───── MATERIALS PROVIDED

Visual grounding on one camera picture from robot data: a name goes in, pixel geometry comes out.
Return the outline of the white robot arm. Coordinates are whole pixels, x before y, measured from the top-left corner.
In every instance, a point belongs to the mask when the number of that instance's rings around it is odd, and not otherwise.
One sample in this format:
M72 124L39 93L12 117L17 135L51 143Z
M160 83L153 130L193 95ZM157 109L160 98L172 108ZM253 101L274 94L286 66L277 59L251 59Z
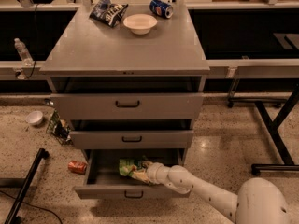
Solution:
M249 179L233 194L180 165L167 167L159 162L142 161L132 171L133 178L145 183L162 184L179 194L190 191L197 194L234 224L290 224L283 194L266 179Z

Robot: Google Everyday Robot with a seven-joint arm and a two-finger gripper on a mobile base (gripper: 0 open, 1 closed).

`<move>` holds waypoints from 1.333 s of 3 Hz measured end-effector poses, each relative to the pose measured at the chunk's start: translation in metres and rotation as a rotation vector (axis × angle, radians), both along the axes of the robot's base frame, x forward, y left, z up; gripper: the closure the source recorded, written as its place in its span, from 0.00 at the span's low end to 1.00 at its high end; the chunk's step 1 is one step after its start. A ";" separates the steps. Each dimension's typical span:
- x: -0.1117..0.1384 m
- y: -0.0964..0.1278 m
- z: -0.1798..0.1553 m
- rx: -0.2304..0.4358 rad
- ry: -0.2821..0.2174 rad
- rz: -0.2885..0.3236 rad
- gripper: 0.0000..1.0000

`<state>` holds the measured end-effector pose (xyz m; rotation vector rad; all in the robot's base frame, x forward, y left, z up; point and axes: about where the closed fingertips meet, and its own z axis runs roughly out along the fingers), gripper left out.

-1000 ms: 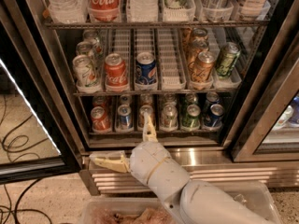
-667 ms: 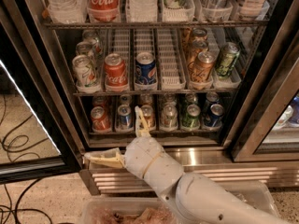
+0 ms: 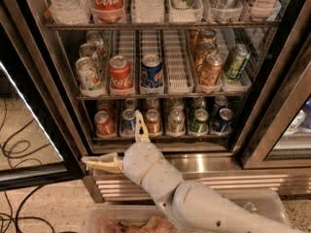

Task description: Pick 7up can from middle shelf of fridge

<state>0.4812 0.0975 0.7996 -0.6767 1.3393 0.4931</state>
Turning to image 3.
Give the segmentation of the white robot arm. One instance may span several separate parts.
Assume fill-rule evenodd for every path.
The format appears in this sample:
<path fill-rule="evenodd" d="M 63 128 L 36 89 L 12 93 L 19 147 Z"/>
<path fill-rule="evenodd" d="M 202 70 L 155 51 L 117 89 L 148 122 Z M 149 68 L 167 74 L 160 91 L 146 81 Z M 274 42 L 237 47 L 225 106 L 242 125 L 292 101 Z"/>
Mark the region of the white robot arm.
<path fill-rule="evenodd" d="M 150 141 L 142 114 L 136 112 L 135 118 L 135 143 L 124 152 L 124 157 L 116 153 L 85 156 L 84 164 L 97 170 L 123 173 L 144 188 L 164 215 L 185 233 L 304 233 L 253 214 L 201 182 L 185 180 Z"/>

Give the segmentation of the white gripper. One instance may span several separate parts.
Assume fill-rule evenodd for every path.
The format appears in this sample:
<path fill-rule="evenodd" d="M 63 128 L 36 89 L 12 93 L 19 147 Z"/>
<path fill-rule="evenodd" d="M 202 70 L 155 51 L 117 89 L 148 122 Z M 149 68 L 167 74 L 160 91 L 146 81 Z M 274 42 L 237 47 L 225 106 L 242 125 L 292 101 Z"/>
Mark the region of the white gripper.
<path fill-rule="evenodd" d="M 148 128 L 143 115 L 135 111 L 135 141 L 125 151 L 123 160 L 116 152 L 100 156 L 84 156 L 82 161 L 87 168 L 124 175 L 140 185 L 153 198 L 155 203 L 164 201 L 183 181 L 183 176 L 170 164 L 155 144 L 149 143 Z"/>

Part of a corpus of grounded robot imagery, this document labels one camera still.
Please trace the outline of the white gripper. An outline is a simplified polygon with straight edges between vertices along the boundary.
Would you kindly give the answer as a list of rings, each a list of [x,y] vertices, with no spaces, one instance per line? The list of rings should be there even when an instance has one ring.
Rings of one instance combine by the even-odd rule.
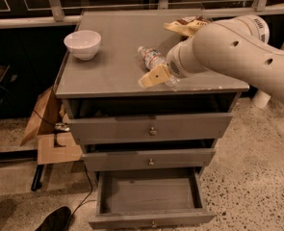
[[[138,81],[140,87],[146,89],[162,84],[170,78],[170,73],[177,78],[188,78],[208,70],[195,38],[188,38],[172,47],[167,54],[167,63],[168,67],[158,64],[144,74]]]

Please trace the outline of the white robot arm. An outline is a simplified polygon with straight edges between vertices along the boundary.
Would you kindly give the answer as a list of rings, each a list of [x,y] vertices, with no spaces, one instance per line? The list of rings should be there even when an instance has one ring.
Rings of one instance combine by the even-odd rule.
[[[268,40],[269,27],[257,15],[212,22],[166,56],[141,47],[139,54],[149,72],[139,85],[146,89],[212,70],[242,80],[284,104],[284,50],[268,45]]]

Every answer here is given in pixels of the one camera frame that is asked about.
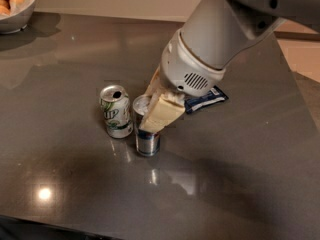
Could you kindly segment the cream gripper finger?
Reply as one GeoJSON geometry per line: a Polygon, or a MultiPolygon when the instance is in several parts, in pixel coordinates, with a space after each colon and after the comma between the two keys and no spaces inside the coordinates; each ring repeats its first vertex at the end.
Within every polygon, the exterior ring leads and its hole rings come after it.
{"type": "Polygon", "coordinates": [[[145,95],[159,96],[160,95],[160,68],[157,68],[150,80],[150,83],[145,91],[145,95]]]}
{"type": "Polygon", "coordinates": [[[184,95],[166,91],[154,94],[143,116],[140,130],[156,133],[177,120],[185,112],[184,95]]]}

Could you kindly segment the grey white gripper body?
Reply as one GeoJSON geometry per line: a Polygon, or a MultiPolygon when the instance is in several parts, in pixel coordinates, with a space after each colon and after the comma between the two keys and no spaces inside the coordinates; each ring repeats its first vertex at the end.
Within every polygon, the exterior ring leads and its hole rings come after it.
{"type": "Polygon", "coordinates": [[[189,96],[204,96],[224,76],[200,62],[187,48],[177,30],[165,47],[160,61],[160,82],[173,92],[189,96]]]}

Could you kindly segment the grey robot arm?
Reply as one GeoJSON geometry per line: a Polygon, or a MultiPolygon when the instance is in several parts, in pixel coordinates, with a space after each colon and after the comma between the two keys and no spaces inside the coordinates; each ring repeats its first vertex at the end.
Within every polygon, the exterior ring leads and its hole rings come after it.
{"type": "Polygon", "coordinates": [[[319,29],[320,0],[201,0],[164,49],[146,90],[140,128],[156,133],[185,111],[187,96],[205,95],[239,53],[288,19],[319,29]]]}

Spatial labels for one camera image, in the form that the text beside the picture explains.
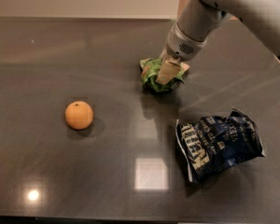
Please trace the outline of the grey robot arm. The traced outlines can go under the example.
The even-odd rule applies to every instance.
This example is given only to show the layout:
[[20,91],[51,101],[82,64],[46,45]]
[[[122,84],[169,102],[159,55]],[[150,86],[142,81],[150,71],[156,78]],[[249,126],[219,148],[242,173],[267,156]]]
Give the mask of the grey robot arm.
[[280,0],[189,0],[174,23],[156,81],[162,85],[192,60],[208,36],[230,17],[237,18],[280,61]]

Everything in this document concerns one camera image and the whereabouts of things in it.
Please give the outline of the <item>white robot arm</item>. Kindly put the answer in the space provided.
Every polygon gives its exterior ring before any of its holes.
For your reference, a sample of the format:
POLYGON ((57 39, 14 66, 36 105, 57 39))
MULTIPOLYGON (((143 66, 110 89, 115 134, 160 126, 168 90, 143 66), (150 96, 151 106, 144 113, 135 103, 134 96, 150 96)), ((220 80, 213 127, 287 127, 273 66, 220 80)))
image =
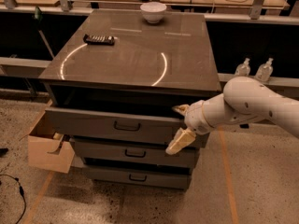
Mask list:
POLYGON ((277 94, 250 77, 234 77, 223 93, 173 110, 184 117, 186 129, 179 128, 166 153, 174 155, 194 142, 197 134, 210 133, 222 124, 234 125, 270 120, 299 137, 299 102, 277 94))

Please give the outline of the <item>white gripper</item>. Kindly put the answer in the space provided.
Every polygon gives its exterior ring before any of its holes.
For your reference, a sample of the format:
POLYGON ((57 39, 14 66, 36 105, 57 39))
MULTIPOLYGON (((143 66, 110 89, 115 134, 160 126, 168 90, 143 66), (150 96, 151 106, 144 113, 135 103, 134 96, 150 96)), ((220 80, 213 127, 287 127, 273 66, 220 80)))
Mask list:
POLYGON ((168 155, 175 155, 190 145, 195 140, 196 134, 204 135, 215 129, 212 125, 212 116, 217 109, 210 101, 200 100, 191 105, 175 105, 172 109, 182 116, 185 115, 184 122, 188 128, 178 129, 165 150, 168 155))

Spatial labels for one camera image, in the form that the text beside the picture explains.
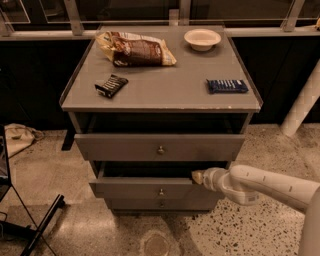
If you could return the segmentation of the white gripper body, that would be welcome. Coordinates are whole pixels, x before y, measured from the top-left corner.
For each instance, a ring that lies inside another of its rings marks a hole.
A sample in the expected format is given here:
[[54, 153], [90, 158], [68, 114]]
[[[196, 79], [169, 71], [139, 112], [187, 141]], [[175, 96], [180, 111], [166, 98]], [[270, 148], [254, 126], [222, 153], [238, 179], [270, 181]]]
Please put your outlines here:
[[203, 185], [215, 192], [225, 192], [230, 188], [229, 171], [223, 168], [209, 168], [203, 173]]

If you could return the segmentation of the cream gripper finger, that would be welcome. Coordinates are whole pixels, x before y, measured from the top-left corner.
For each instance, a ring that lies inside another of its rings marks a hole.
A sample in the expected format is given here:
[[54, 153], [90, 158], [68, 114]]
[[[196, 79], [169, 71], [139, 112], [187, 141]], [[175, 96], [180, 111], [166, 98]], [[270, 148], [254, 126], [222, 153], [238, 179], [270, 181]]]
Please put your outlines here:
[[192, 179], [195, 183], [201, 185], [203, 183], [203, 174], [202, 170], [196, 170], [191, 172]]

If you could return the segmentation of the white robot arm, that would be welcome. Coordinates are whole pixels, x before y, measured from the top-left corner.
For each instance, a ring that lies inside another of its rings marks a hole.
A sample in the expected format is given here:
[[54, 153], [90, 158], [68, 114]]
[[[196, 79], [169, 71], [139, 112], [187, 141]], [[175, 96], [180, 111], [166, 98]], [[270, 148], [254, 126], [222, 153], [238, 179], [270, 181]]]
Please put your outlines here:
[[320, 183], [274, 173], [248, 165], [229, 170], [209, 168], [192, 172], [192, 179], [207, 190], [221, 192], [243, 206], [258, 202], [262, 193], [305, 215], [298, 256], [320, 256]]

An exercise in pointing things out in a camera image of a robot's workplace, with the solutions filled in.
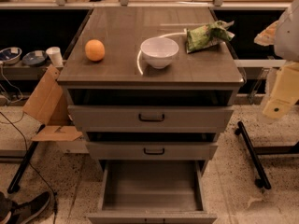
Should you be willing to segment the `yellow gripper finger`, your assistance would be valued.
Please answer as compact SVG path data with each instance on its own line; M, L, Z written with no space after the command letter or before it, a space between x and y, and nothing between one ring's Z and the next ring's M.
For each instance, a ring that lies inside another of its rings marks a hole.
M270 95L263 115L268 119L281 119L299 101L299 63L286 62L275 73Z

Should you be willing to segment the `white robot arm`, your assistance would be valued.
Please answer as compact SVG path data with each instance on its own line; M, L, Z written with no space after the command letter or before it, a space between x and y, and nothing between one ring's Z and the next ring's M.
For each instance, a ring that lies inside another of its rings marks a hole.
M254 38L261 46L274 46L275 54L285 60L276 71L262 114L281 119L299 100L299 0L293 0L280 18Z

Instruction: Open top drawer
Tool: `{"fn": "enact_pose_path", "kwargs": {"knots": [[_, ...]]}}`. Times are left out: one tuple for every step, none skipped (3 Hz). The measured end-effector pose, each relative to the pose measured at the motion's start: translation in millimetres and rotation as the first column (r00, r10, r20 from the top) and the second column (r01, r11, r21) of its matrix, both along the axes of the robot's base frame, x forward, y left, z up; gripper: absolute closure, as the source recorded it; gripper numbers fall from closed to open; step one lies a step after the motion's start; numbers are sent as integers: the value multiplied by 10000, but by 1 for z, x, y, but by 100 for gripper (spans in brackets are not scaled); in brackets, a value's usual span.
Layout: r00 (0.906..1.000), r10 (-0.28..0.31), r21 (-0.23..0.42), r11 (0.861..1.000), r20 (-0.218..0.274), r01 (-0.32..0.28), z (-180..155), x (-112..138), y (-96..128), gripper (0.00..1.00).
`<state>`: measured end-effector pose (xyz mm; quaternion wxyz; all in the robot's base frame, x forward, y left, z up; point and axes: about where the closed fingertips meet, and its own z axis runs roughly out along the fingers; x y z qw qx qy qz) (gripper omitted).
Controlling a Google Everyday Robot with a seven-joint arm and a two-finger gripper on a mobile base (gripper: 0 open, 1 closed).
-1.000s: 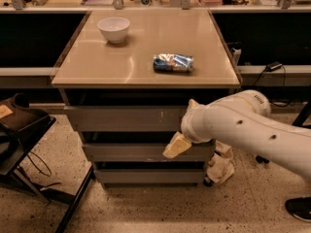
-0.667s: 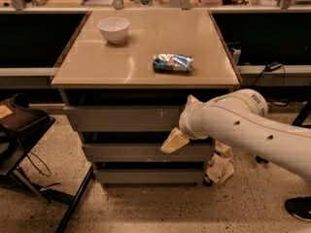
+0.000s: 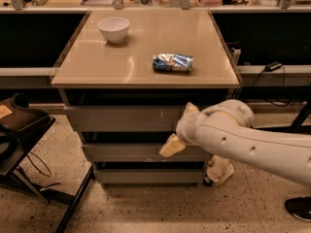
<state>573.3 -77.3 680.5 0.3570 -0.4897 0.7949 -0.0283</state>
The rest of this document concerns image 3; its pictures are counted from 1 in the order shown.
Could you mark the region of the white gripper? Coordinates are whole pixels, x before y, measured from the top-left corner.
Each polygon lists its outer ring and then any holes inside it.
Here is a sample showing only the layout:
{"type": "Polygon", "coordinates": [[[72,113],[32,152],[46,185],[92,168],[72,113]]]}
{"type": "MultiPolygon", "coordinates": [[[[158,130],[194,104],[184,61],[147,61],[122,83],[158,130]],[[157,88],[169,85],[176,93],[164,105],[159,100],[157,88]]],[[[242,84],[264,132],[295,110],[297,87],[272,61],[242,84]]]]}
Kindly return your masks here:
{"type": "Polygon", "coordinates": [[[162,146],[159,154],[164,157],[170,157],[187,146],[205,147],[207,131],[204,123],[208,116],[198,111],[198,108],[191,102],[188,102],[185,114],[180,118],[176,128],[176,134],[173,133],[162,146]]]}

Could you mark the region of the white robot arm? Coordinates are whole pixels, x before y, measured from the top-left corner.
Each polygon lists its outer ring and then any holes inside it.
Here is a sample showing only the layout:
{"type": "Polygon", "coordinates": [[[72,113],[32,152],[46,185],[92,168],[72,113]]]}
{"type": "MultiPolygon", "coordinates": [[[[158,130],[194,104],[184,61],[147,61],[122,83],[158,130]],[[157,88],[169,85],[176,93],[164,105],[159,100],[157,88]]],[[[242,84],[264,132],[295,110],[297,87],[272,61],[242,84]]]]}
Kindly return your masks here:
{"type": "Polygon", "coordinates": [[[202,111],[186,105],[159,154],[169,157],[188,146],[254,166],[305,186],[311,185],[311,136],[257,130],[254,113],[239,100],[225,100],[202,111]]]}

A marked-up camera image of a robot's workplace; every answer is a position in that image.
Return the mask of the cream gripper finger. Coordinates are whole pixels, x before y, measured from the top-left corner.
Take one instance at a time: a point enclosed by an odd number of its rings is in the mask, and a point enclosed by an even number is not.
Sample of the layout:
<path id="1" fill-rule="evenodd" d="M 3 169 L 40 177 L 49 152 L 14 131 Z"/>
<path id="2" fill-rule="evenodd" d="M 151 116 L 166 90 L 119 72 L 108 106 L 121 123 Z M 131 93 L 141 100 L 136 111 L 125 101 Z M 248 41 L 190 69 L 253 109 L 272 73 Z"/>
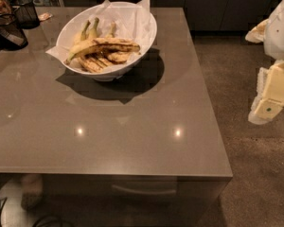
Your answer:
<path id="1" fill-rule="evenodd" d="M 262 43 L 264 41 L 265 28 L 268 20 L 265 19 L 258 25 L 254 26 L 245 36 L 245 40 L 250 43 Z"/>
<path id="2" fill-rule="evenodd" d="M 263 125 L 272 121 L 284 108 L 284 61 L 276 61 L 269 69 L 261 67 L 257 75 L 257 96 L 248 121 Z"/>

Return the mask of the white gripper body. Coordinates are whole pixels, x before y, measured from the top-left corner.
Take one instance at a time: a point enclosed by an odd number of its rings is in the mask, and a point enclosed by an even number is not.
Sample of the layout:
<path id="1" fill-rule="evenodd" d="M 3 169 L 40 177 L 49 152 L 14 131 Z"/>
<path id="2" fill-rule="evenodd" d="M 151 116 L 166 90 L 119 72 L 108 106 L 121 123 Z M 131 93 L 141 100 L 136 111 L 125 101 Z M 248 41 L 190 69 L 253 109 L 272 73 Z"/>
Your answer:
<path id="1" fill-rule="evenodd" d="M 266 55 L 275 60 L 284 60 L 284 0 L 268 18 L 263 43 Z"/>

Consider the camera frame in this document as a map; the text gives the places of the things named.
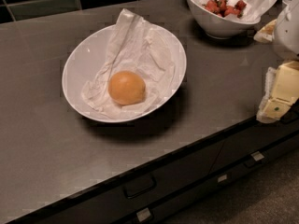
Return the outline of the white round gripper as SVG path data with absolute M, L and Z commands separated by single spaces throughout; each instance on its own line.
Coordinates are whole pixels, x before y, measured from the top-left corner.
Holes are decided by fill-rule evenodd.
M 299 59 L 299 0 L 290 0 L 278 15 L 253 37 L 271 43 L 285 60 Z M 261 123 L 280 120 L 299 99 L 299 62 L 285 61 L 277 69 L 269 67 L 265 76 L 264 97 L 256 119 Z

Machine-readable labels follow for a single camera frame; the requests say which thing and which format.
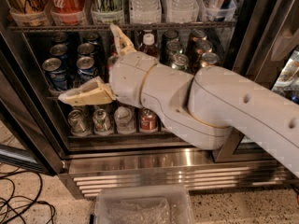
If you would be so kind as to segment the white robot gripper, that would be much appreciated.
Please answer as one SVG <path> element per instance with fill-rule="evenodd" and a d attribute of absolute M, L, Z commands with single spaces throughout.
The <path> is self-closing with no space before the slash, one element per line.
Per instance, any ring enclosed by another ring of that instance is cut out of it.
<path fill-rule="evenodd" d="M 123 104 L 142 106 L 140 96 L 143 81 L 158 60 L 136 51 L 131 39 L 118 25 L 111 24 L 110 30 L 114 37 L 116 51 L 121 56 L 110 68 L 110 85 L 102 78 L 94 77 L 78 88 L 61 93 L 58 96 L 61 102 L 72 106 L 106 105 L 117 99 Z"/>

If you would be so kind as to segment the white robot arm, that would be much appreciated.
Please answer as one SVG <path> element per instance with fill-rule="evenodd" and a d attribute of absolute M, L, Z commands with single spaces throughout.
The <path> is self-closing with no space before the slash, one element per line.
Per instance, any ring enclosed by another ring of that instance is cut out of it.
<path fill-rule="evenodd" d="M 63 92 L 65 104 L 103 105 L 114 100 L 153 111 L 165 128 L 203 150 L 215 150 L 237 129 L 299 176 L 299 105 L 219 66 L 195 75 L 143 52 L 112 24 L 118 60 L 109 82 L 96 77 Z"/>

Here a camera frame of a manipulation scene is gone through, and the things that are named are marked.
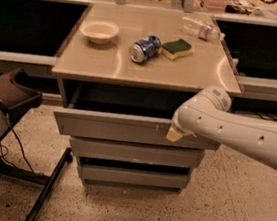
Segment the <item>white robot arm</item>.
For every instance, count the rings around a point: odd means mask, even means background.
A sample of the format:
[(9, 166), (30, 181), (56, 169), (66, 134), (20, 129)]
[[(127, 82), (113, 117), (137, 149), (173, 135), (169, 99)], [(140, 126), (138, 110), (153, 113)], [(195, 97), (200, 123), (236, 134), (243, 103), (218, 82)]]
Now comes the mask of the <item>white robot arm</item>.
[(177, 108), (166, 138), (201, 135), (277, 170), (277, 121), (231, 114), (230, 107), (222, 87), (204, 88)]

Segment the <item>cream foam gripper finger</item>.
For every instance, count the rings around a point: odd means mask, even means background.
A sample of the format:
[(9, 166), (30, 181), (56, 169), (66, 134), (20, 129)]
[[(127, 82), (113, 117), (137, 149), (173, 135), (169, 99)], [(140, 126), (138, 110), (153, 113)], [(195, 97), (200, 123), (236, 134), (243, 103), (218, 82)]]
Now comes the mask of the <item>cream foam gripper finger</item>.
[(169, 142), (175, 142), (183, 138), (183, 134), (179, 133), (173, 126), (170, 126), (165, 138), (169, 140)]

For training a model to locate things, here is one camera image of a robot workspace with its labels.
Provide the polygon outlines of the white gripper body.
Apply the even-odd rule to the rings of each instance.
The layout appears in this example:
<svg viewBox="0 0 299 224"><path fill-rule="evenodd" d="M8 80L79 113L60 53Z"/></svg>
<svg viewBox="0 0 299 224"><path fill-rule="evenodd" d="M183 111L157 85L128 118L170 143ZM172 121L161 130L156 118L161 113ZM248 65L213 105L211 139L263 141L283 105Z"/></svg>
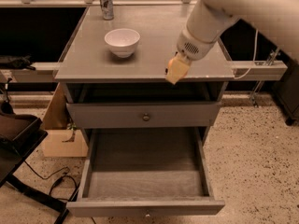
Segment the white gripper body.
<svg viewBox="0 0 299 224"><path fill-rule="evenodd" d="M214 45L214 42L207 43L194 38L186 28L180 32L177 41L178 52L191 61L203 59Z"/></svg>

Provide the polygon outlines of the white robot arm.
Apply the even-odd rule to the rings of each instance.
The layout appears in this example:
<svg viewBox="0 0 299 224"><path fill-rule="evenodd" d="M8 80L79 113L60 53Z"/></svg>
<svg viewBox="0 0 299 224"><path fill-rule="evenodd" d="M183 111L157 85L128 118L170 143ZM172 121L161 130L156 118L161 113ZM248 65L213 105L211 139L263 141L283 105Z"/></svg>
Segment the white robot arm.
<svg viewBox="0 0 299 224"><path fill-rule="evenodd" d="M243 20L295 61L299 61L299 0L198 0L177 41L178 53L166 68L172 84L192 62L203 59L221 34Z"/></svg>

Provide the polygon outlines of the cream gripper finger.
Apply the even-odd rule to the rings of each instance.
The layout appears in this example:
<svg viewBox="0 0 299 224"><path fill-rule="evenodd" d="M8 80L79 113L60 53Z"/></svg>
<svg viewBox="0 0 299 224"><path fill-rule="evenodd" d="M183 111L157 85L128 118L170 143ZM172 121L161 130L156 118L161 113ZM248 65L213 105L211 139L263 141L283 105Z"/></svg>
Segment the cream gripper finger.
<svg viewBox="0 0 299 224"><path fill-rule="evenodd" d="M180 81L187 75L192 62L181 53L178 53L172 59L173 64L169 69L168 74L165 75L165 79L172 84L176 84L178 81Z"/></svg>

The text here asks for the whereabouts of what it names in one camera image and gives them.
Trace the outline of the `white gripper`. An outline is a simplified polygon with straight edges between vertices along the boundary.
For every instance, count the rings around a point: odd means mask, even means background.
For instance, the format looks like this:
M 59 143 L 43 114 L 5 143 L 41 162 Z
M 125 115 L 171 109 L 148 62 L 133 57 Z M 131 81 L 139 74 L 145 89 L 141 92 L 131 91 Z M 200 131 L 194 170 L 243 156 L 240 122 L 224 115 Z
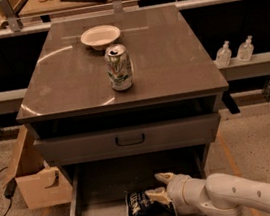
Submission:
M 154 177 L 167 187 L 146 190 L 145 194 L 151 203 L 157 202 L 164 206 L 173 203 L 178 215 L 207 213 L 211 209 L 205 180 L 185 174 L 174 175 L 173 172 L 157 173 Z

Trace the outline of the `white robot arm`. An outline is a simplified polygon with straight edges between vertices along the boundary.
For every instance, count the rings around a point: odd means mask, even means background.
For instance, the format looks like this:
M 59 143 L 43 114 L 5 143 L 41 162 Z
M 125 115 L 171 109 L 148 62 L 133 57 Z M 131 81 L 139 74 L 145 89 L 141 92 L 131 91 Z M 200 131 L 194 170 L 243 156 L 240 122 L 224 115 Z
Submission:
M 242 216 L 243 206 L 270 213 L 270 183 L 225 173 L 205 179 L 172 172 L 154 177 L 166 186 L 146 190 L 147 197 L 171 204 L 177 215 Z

──────────

Pull every line containing the word "gives" out of the listing.

Every polygon gives its exterior ring before any of its holes.
Every polygon gives its exterior ring before any of its holes.
Consider the camera frame in this document as a map; the text gives the places of the things named.
The text here asks for the whereabouts of what it names in one camera image and gives them.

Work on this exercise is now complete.